Saya juga mengajarkan pada anak-anak saya pentingnya consent dalam hal apapun. Termasuk mengenai hak milik pribadi dan apa-apa yang berhubungan dengan orang lain. Jika perbuatan kita atau orang lain menyebabkan ada pihak yang merasa tak nyaman, stop it. Just stop it.
Untuk kalian para korban dan penyintas kekerasan seksual, tetaplah tegar dan berani untuk melanjutkan hidup. I know it’s not easy. Take your time to heal all those wounds. Don’t rush it, you’re allowed to feel broken and sad. Let it be, until you are ready to step forward.
Kalian harus tahu, kalian istimewa dan berhak untuk dicintai. Jangan sekali-kali berpikir untuk mengambil jalan pintas dengan mengakhiri hidup.
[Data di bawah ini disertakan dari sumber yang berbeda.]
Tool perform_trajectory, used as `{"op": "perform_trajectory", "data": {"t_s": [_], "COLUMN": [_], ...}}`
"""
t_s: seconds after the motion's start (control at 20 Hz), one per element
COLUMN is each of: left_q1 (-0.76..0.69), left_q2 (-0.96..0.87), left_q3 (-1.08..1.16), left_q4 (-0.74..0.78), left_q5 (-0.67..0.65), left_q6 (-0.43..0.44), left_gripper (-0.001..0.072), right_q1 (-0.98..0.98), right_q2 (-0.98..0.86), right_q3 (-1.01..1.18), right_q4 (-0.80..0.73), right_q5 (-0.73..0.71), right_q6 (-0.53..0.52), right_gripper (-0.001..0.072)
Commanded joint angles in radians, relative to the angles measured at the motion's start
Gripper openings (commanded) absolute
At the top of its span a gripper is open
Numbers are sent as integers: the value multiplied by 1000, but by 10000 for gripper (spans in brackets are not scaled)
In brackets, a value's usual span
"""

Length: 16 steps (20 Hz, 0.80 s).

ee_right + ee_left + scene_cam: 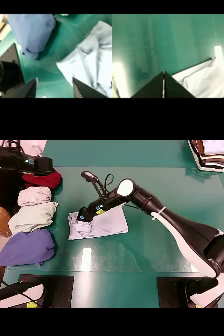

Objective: Fold the shirts.

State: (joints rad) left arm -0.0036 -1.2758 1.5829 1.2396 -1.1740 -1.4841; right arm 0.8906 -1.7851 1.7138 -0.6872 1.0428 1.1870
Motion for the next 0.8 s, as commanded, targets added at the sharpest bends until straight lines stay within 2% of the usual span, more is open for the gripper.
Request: {"op": "perform_trajectory", "data": {"t_s": [0.0, 0.15, 0.4, 0.5, 0.75], "left_q1": [35, 35, 32, 32, 32], "left_q2": [24, 24, 22, 21, 21], "left_q3": [0, 0, -2, -7, -7], "left_q4": [14, 13, 9, -10, -31], "left_q5": [-39, -60, -60, -39, 5], "left_q6": [4, 13, 26, 26, 26], "left_gripper": [20, 20, 20, 20, 20], "right_q1": [-40, -178, -477, -556, -536], "right_q2": [-13, 53, 183, 164, 56], "right_q3": [-2, -70, -406, -484, -509], "right_q4": [-89, -196, -193, -137, 58], "right_q5": [126, 195, 150, 138, 104], "right_q6": [11, 57, 121, 122, 53], "right_gripper": [474, 469, 473, 556, 555]}}
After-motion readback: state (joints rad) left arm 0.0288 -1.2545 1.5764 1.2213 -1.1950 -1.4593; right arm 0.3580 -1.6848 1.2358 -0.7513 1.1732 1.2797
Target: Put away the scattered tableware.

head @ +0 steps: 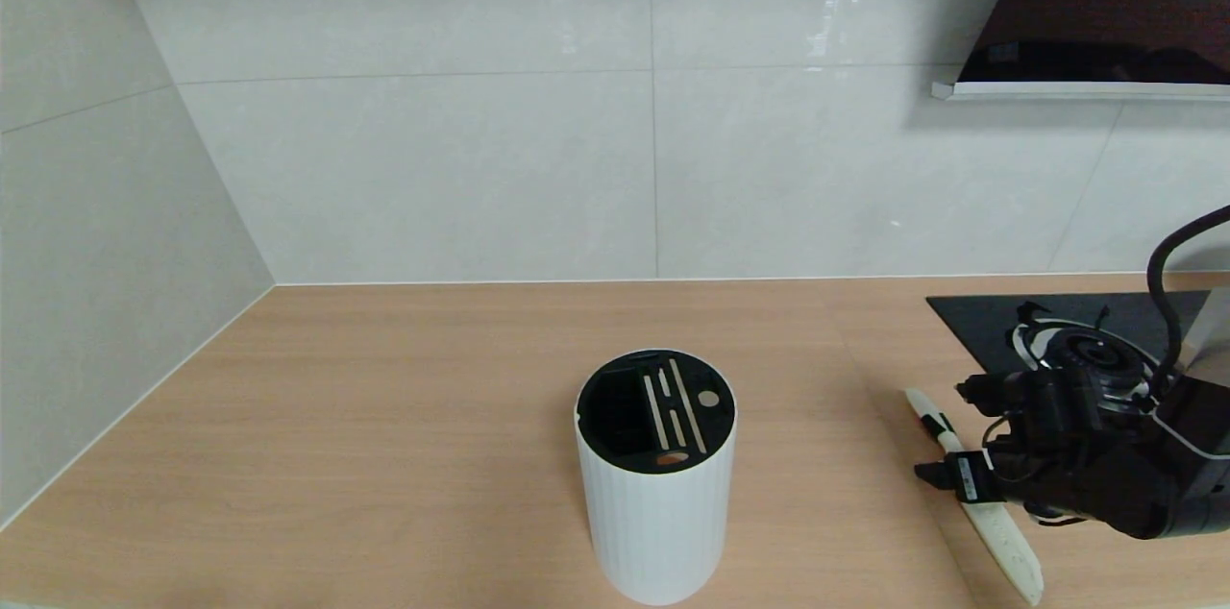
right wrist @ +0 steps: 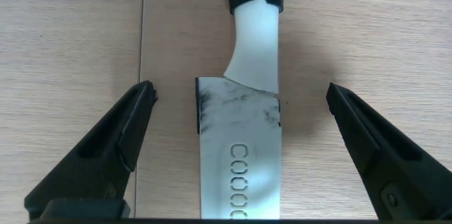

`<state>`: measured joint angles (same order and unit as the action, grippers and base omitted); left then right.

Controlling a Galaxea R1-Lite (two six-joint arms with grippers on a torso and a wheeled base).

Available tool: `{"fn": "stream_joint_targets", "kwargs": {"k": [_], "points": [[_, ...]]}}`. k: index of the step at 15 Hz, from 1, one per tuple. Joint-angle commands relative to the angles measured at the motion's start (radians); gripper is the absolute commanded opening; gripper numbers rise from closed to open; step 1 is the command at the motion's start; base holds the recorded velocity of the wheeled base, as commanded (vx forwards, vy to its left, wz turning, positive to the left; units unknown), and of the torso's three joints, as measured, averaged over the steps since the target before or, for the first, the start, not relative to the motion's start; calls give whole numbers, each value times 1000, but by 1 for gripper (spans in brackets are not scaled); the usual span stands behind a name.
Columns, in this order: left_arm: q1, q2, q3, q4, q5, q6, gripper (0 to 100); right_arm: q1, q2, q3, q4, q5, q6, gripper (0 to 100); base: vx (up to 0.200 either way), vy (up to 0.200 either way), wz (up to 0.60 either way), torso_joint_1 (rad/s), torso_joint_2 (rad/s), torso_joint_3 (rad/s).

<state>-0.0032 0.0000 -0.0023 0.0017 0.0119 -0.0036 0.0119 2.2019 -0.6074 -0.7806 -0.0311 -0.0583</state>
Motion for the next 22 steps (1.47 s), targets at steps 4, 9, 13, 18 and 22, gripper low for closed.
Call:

Kalian terlalu berharga untuk mati sia-sia.
Jika ada yang harus menderita, merekalah para predator seksual yang harus mengalaminya. Bukan kalian. They are the real demons, not you. Kalian berhak untuk pulih dari segala luka masa lalu. Kalian berhak atas masa depan yang lebih baik.
Change your narrative. You deserve a life full of brighter days. You deserve to be loved and love in return. You deserve some justice for all the hell you’ve been through.
Learn to wear your scars like wings, full with pride and fearlessness. Never be ashamed of it. It simply means you were stronger than whatever tried to hurt you.
Forgive yourself for everything that happened. Have some time to talk to your inner-self. You need it more than you think.
See that little girl with a broken smile inside of you? She’s been through many things, she has lived in fear, anxiety, and regrets. Yet she conquered it all.
She deserve to be healed. You deserve to be loved. She will be healed, she will be loved, and so will you.
Chin up, warriors! As the saying goes, “There will always be someone who can’t see your worth. Don’t let it be you.”
My prayers are always be with you 🖤
~ Jakarta, December 2021.. you always were and always will be whole and complete, do not let anyone tell you otherwise.